D’un point de vue opérationnel, c’est l’ultime recours sur le champ de bataille quand une armée fait face à un danger que les armes conventionnelles ne sont pas en mesure d’écarter efficacement, ou pour viser un objectif trop grand pour de simples missiles. Il pourrait, à ce titre, être utilisé pour détruire une colonne de chars qui s’avance vers la ligne de front ou pour viser une base aérienne militaire d’une taille importante.

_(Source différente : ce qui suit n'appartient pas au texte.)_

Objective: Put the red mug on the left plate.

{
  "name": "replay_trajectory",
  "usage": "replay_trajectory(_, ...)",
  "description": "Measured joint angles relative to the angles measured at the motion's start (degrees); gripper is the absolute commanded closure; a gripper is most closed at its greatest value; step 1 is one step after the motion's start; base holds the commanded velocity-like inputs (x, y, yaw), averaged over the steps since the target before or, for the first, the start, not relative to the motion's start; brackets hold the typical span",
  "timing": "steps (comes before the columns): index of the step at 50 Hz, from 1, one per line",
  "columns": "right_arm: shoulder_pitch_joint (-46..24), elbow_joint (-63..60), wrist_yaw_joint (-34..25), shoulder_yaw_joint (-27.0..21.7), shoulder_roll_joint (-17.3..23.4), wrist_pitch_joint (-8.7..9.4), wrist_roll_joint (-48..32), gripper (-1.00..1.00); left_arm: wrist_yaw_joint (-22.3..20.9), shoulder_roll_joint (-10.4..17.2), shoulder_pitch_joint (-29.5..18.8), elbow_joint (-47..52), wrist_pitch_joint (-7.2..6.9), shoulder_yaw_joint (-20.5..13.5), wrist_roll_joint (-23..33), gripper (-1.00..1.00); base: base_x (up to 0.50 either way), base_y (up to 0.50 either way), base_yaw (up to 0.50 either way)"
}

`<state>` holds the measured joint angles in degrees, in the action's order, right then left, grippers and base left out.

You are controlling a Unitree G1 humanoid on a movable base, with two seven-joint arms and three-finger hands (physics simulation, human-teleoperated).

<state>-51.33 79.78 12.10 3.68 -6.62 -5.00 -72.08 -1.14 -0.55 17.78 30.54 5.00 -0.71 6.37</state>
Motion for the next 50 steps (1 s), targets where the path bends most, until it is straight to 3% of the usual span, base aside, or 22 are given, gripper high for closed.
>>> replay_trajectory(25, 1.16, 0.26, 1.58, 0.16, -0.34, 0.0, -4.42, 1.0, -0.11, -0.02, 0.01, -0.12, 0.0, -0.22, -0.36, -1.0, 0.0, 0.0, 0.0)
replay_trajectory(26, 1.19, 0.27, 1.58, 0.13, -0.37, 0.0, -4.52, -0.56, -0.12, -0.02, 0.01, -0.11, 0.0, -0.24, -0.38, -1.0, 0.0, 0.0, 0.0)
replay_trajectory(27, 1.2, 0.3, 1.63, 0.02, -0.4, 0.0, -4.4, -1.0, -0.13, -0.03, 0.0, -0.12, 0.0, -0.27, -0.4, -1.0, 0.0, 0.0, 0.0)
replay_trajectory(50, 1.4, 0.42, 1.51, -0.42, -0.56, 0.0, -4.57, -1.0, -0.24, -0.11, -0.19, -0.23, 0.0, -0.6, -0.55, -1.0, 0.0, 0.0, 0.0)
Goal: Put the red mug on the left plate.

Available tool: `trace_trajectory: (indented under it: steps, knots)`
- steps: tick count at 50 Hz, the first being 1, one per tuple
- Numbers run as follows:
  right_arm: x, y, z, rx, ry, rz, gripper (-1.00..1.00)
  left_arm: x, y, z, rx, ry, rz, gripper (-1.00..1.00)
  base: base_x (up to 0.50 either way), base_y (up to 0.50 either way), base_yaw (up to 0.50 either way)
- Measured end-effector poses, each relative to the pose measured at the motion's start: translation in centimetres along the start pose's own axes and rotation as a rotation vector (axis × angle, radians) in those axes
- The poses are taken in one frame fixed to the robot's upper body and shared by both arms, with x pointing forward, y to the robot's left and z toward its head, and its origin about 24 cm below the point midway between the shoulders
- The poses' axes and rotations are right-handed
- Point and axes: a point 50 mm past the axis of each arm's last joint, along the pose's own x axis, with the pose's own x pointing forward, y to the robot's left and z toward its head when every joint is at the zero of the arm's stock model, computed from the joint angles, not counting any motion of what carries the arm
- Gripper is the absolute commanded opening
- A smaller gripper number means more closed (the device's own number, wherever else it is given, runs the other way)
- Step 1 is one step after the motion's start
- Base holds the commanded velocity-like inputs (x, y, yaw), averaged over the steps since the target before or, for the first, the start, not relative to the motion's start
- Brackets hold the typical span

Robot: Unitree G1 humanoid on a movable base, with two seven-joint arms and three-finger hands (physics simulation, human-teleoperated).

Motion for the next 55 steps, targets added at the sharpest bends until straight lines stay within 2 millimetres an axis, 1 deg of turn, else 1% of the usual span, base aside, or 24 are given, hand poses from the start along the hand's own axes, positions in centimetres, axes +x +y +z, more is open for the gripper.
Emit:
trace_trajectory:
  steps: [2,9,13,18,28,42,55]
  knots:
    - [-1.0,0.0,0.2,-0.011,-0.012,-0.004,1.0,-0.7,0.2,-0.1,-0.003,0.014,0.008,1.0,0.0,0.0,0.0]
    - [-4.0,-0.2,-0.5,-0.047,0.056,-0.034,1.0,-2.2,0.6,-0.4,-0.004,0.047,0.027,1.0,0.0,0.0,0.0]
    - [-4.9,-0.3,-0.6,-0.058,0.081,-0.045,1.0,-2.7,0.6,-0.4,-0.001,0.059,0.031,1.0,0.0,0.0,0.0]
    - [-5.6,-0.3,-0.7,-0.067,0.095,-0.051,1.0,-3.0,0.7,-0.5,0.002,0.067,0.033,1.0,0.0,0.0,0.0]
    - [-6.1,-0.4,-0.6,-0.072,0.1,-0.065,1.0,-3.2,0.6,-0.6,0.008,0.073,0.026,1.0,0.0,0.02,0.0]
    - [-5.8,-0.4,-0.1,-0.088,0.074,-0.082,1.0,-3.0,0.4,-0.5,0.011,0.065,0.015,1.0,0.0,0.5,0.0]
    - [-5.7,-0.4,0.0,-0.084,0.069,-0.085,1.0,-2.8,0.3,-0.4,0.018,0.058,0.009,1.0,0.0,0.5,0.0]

La tentation de banaliser l’arme nucléaire
Mais ce sont des différences théoriques. En effet, aucune bombe nucléaire – quel que soit son type – n’a été utilisée durant un conflit depuis la fin de la Seconde Guerre mondiale. Et « la frontière entre les deux catégories demeure très artificielle. Les États-Unis et la Russie ont débattu à de nombreuses occasions de ce qui relevait du ‘tactique’ ou du ‘stratégique’ sans réussir à se mettre vraiment d’accord », souligne Jana Baldus.
Ce flou se retrouve même dans les documents officiels de l’Otan. Leur récapitulatif de la « définition des forces nucléaires » prouve le grand écart qu’il y a entre, par exemple, la vision française des armes nucléaires stratégiques – dont la « définition tient à la doctrine de dissuasion nucléaire plutôt qu’à des spécifications techniques » – et celle de la Russie, qui remplit presque une page entière de spécifications.

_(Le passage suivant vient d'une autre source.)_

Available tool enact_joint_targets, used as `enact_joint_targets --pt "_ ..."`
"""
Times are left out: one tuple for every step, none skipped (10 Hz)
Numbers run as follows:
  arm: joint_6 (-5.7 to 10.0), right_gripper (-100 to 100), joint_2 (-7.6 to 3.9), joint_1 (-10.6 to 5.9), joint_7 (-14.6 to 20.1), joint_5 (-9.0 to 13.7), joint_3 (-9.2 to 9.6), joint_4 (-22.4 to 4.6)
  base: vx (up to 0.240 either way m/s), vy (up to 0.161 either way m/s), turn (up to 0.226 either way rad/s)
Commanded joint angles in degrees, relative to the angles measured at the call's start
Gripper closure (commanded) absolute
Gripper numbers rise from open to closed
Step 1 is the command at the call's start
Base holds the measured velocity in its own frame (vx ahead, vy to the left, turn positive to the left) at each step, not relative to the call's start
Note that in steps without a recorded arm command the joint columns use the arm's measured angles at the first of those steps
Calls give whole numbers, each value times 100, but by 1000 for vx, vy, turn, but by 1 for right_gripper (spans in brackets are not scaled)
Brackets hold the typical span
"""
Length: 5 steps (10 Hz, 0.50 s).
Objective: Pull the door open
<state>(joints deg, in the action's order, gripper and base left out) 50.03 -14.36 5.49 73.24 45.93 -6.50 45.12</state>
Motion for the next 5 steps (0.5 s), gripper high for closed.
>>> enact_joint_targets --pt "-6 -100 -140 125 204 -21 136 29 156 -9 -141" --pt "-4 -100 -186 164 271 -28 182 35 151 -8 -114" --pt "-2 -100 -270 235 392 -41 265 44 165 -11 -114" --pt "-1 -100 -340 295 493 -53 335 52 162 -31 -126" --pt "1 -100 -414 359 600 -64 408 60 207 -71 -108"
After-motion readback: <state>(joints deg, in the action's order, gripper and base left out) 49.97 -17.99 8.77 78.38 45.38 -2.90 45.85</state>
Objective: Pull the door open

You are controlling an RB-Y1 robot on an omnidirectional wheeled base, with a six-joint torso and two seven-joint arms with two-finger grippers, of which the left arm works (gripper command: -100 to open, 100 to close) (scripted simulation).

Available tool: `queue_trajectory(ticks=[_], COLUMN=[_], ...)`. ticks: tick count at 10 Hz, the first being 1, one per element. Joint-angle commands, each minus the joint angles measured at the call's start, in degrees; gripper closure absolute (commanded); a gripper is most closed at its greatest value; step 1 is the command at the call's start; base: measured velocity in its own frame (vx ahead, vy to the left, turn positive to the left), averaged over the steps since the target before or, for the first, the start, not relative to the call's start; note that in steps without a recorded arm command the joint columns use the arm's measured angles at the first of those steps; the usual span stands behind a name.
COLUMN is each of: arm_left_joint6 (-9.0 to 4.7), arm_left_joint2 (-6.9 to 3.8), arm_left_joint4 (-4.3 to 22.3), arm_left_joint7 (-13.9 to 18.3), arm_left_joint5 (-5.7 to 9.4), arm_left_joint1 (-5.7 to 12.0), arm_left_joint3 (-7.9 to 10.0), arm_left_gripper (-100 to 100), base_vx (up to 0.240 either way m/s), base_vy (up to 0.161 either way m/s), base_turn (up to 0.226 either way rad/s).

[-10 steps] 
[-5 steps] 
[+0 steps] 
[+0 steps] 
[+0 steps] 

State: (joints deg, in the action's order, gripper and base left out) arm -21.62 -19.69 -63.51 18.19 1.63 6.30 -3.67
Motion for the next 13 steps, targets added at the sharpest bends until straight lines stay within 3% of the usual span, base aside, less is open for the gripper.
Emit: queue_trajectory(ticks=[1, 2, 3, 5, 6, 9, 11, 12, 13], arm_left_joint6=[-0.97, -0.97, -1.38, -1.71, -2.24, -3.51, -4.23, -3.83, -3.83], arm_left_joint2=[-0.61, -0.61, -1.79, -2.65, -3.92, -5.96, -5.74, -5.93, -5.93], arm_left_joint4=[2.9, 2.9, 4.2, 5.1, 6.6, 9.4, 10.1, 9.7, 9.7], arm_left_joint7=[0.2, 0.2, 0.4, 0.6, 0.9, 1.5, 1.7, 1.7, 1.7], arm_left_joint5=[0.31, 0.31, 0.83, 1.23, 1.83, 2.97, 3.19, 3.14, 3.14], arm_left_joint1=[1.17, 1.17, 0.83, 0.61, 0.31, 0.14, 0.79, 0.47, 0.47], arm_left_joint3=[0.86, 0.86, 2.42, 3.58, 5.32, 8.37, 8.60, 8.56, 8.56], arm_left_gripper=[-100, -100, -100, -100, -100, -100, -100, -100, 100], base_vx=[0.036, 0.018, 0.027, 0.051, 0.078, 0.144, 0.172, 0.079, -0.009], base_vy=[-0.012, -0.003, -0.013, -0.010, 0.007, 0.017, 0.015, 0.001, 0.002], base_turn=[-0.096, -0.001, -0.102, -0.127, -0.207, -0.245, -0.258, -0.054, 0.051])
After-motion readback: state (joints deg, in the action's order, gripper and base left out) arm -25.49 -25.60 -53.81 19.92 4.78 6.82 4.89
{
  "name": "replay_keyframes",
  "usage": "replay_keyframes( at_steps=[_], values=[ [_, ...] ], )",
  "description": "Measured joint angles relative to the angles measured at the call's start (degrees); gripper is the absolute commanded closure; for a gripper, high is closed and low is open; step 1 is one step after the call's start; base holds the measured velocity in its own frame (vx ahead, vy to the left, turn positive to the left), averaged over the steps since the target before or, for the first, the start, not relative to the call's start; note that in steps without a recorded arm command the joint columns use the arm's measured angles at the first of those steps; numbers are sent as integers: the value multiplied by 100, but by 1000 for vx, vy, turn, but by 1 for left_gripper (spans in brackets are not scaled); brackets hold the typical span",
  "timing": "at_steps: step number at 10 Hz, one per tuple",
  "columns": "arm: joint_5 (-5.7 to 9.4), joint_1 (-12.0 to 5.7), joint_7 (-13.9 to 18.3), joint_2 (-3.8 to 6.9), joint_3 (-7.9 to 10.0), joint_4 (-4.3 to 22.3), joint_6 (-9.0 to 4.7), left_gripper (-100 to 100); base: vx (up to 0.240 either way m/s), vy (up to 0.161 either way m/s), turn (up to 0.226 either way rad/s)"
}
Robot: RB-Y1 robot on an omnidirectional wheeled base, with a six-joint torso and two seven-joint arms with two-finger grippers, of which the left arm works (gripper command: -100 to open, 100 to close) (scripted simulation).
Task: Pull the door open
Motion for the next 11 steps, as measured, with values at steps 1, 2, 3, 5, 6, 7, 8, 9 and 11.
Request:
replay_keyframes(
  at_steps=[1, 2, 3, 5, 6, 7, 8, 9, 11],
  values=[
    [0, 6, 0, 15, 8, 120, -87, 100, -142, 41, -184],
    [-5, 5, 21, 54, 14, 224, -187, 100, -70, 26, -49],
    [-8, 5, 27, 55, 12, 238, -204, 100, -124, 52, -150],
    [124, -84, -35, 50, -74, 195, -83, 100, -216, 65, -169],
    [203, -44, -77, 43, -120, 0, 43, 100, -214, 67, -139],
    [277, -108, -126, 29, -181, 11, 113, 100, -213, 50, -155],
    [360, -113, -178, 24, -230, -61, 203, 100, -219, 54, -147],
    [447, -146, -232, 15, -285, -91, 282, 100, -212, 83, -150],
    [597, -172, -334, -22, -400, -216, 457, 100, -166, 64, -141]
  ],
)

En réalité, le recours de plus en plus fréquent au qualificatif « tactique » répond à « un motif très politique qui est de rendre l’arme nucléaire ‘utilisable’ dans le cadre d’un conflit », affirme Fabian Rene Hoffmann. Ce terme « introduit un biais inconscient parmi les populations : il y aurait une forme d’arme nucléaire plus acceptable qu’une autre car son utilisation serait limitée à des objectifs militaires », ajoute Jana Baldus.
Une pente très dangereuse pour Jean-Marie Collin car elle tend à faire oublier que toutes les bombes nucléaires – tactiques ou stratégiques – sont « des armes de destruction massive ». Ainsi, « il y a de fortes chances que les bombes américaines larguées sur Hiroshima ou Nagasaki soient considérées aujourd’hui comme des armes tactiques », note Jana Baldus.
En outre, la plus redoutable « des bombes conventionnelles américaines – surnommée Moab (pour ‘Massive Ordnance Air Blast bomb’ – ou bombe à effet de souffle massif) – a une puissance de destruction équivalente à 11 tonnes de TNT alors que la moins puissante des armes nucléaires dites ‘tactiques’ russes a une puissance équivalente à 300 tonnes de TNT », résume Jean-Marie Collin.
Cette obsession sémantique russe pour le nucléaire « tactique » risque aussi de relancer une course aux armements. Actuellement, la France n’a que des armes nucléaires stratégiques, tandis que les États-Unis se sont débarrassés de leur arsenal tactique au profit d’armes conventionnelles.
Mais si Moscou fait planer la menace de l’utilisation d’une telle arme tactique sur le champ de bataille, cela pourrait pousser d’autres puissances nucléaires à en acquérir. Et plus il y aura d’armes de ce type – présentées comme moins dévastatrices – en circulation, plus le risque qu’elles soient utilisées un jour grandira.